Calculate the Gram Matrix of a given tensor
"""
# get the batch_size, depth, height, and width of the Tensor
_, d, h, w = tensor.size()
# reshape so we're multiplying the features for each channel
tensor = tensor.view(d, h * w)
# calculate the gram matrix
gram = torch.mm(tensor, tensor.t())
return gram
The function that extracts the features of a given convolutional layer and computes the Gram Matrix is made. Putting it all together, we extract the features from the image and compute the Gram Matrix for each layer from the style representation.
# get content and style features only once before training
content_features = get_features(content, vgg)
style_features = get_features(style, vgg)
# calculate the gram matrices for each layer of our style representation
style_grams = {layer: gram_matrix(style_features[layer]) for layer in style_features}
# create a third "target"image and prep it for change
# it is a good idea to start off with the target as a copy of our *content* image
# then iteratively change its style
target = content.clone().requires_grad_(True).to(device)
4. Define Losses and Weights
Individual Layer Style Weights
You can give the option to weight the style expression in each relevant layer. It is recommended that the layer weight range from 0 to 1. By giving more weight to conv1_1 and conv2_1, more style artifacts can be reflected in the final target image.
Content and Style Weight
Define alpha (content_weight) and beta (style_weight). This ratio affaects the style of the final image. It is recommended to leave content_weight = 1 and set style_weight to achieve the desired ratio.
# weights for each style layer
# weighting ealier layers more will result in *larger* style artifacts
# notice we are excluding `conv4_2` our content representation
style_weights = {'conv1_1' : 1,
'conv2_1' : 0.75,
'conv3_1' : 0.2,
'conv4_1' : 0.2,
'conv5_1' : 0.2}
content_weight = 1 # alpha
style_weight = 1e3 # beta
5. Update Target and Calculate Losses
Content Loss
The Content loss is calculated as the MSE between the target and the content feature in the ‘conv4_2’ layer.
Style Loss
The style loss is the loss between the target image and the style image. That is, it refers to the difference between the gram matrix of the style image and the gram matrix of the target image. Loss is calculated using MSE
Total Loss
Fianlly, the total loss is calculated by summing the style and content losses and weighting them with the specified alpha and beta.

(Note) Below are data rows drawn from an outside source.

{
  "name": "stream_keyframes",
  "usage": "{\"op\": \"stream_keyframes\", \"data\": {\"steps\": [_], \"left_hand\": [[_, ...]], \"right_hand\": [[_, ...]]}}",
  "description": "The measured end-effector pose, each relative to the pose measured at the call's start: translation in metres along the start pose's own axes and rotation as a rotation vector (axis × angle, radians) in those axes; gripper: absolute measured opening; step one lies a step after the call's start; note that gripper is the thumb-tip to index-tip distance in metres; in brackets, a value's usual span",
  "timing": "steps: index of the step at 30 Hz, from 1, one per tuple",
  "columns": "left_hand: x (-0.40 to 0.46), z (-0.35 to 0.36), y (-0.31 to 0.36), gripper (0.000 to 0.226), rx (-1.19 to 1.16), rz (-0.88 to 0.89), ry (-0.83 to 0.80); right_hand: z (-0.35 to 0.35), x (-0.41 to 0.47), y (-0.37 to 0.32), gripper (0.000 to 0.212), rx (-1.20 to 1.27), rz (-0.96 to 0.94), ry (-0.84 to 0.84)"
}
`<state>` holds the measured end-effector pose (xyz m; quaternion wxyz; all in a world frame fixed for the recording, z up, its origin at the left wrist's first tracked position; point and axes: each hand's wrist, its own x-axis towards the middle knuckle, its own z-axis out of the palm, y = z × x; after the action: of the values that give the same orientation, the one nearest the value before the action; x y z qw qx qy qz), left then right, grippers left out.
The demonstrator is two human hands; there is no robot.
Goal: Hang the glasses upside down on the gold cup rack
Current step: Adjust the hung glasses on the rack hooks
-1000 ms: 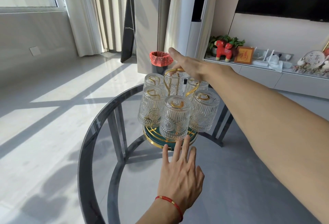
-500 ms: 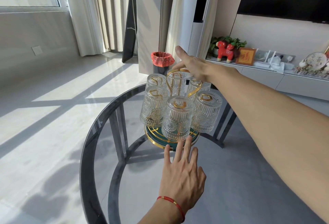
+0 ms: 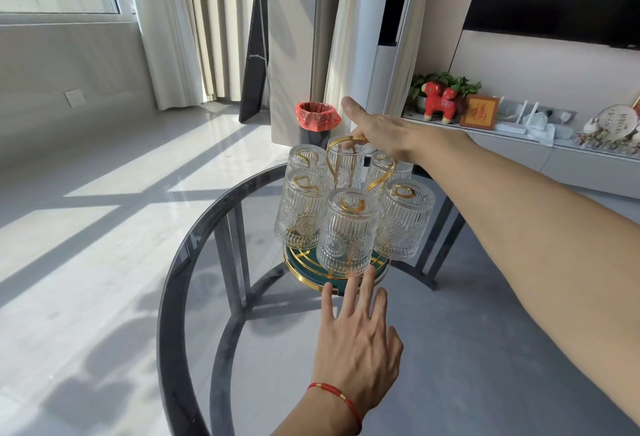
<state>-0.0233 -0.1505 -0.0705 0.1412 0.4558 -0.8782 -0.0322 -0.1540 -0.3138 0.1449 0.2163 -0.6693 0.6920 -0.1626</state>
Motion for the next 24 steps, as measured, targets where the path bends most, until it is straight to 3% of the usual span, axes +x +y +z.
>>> {"op": "stream_keyframes", "data": {"steps": [15,20,22,24], "left_hand": [[0.000,-0.001,0.001,0.055,-0.008,0.003,0.015],[0.000,-0.001,0.000,0.056,-0.005,0.004,0.016],[0.000,-0.002,0.000,0.056,0.000,0.002,0.018],[0.000,-0.002,0.000,0.055,0.009,-0.002,0.023]], "right_hand": [[-0.001,-0.008,-0.004,0.089,-0.071,-0.035,-0.020],[-0.005,-0.010,-0.015,0.091,-0.042,-0.192,0.020],[-0.002,-0.011,-0.022,0.082,-0.066,-0.281,-0.007],[0.005,-0.010,-0.028,0.060,-0.142,-0.347,-0.050]]}}
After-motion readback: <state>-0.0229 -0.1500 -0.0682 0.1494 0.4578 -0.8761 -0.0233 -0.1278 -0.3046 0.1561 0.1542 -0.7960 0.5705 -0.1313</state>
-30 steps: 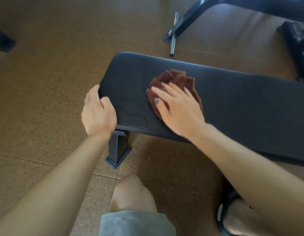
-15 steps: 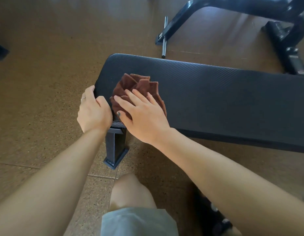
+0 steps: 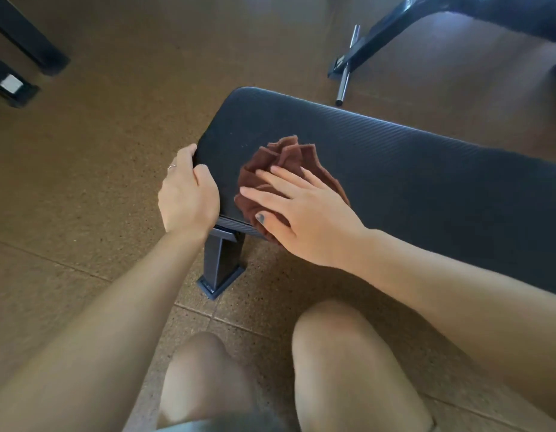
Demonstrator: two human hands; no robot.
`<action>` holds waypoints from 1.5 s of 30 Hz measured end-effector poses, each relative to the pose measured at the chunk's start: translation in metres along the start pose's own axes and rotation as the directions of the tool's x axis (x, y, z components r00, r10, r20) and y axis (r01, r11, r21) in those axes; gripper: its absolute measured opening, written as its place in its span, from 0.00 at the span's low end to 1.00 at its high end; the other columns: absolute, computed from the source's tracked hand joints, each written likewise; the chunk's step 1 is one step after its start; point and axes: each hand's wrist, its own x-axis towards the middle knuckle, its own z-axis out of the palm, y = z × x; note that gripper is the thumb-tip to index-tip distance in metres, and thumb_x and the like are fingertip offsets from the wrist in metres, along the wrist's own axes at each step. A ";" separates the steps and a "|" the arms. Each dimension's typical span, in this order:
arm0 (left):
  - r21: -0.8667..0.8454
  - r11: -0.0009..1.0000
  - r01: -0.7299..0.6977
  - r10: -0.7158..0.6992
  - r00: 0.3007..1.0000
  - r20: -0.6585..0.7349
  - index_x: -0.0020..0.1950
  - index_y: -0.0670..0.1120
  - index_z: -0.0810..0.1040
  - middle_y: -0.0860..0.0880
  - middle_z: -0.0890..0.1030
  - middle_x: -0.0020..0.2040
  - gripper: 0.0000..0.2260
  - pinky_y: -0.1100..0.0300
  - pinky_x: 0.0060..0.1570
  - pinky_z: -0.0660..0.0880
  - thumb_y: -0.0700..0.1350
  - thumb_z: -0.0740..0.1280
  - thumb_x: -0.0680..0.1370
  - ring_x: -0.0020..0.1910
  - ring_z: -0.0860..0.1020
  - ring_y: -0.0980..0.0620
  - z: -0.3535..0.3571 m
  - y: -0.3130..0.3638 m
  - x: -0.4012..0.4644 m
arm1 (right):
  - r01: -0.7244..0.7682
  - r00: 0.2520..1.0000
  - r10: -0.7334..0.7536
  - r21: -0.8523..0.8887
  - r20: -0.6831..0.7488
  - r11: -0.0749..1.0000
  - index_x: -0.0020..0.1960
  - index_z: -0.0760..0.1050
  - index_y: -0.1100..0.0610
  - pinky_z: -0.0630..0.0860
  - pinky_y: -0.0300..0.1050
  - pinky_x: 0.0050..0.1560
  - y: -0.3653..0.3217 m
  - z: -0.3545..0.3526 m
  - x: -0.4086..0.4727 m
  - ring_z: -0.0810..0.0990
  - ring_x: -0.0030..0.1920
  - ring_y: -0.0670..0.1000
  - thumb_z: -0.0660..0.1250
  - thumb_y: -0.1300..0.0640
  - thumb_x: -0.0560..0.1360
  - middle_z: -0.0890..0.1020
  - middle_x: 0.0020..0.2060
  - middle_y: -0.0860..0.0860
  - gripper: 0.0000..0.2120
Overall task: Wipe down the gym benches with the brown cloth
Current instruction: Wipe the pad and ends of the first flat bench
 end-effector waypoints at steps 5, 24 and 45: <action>0.012 1.000 0.016 -0.016 0.999 0.027 0.79 0.50 0.68 0.43 0.73 0.74 0.22 0.50 0.70 0.66 0.44 0.52 0.85 0.71 0.72 0.40 -0.002 0.000 0.002 | -0.015 1.000 0.015 0.012 -0.017 1.000 0.78 0.69 0.43 0.58 0.59 0.81 0.000 0.004 0.071 0.63 0.81 0.53 0.52 0.44 0.86 0.69 0.79 0.47 0.22; 0.056 0.996 0.063 -0.063 0.998 0.013 0.74 0.48 0.72 0.44 0.77 0.70 0.21 0.50 0.62 0.69 0.41 0.53 0.83 0.67 0.74 0.39 -0.005 0.009 -0.004 | -0.006 1.000 0.007 0.086 -0.021 0.996 0.76 0.72 0.43 0.56 0.59 0.80 0.001 0.012 0.132 0.64 0.80 0.52 0.52 0.45 0.85 0.72 0.77 0.48 0.22; 0.000 0.999 0.043 -0.043 0.999 0.018 0.76 0.47 0.70 0.46 0.75 0.73 0.22 0.49 0.64 0.68 0.42 0.53 0.83 0.68 0.74 0.42 0.000 0.003 0.000 | -0.241 0.963 0.246 0.059 -0.109 0.969 0.78 0.70 0.45 0.58 0.58 0.80 0.027 0.002 0.077 0.63 0.80 0.57 0.49 0.42 0.84 0.69 0.79 0.53 0.26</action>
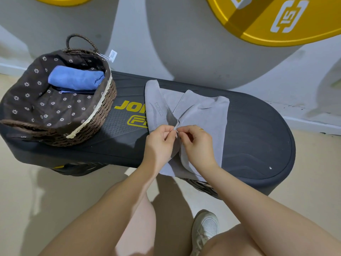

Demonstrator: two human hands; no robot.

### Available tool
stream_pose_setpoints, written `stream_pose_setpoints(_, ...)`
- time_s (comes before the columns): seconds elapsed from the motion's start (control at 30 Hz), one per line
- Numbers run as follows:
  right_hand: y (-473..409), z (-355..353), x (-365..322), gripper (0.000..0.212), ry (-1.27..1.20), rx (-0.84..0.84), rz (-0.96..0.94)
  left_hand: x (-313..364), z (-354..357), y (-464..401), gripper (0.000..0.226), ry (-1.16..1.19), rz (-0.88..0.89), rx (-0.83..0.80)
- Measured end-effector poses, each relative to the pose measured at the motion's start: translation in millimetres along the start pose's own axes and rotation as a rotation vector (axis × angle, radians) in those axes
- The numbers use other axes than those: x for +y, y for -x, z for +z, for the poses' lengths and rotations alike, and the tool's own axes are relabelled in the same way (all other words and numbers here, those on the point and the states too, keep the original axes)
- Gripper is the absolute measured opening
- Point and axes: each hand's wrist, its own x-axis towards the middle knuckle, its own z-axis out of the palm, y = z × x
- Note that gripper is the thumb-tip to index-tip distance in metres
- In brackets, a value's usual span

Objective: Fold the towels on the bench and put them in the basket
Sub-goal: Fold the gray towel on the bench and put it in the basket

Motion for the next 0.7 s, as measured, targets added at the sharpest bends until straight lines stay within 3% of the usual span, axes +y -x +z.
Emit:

# for displaying the target image, intermittently
show_every = 500
# iteration gyperparameters
optimizer = optim.Adam([target], lr = 0.003)
steps = 5001 # decide how many iterations to update your image (5000)
for ii in range(1, steps+1):
# get the features from your target image
target_features = get_features(target, vgg)
# the content loss
content_loss = torch.mean((target_features['conv4_2'] - content_features['conv4_2'])**2)
# the style loss
# initialize the style loss to 0
style_loss = 0
# then add to it for each layer's gram matrix loss
for layer in style_weights:
# get the "target" style representation for the layer
target_feature = target_features[layer]
target_gram = gram_matrix(target_feature)
_, d, h, w = target_feature.shape
# get the "style" style representation
style_gram = style_grams[layer]
# the style loss for one layer, weighted appropriately
layer_style_loss = style_weights[layer] * torch.mean((target_gram - style_gram) ** 2)
# add to the style loss
style_loss += layer_style_loss / (d * h * w)
# calculate the *total* loss
total_loss = content_weight * content_loss + style_weight * style_loss
# update your target image
optimizer.zero_grad()
total_loss.backward()
optimizer.step()
# display intermediate images and print the loss
if ii % show_every == 0:
print('Total loss: ', total_loss.item())
plt.imshow(im_convert(target))
plt.show()
#> Total loss: 812.097900390625
#> <matplotlib.image.AxesImage object at 0x7fe0cdeabd90>
#> Total loss: 498.1385498046875
#> <matplotlib.image.AxesImage object at 0x7fe0cd537e80>
#> Total loss: 365.70355224609375
#> <matplotlib.image.AxesImage object at 0x7fe0cded2620>
#> Total loss: 290.7293395996094
#> <matplotlib.image.AxesImage object at 0x7fe0cd5ceb00>
#> Total loss: 243.23556518554688
#> <matplotlib.image.AxesImage object at 0x7fe0cd4494e0>
#> Total loss: 210.29429626464844
#> <matplotlib.image.AxesImage object at 0x7fe0cd4d0700>
#> Total loss: 186.3564910888672
#> <matplotlib.image.AxesImage object at 0x7fe0cd34f0a0>
#> Total loss: 168.50942993164062
#> <matplotlib.image.AxesImage object at 0x7fe0cd3afa00>
#> Total loss: 154.83030700683594
#> <matplotlib.image.AxesImage object at 0x7fe0cd49f9a0>
#> Total loss: 143.84054565429688
#> <matplotlib.image.AxesImage object at 0x7fe0cd34c1c0>
6. Check the last result
# display content and final, target image
fig, (ax1, ax2) = plt.subplots(1, 2, figsize = (20, 10))
ax1.imshow(im_convert(content))
#> <matplotlib.image.AxesImage object at 0x7fe0cd47a4d0>
ax2.imshow(im_convert(target))
#> <matplotlib.image.AxesImage object at 0x7fe0cd47bd30>
plt.show()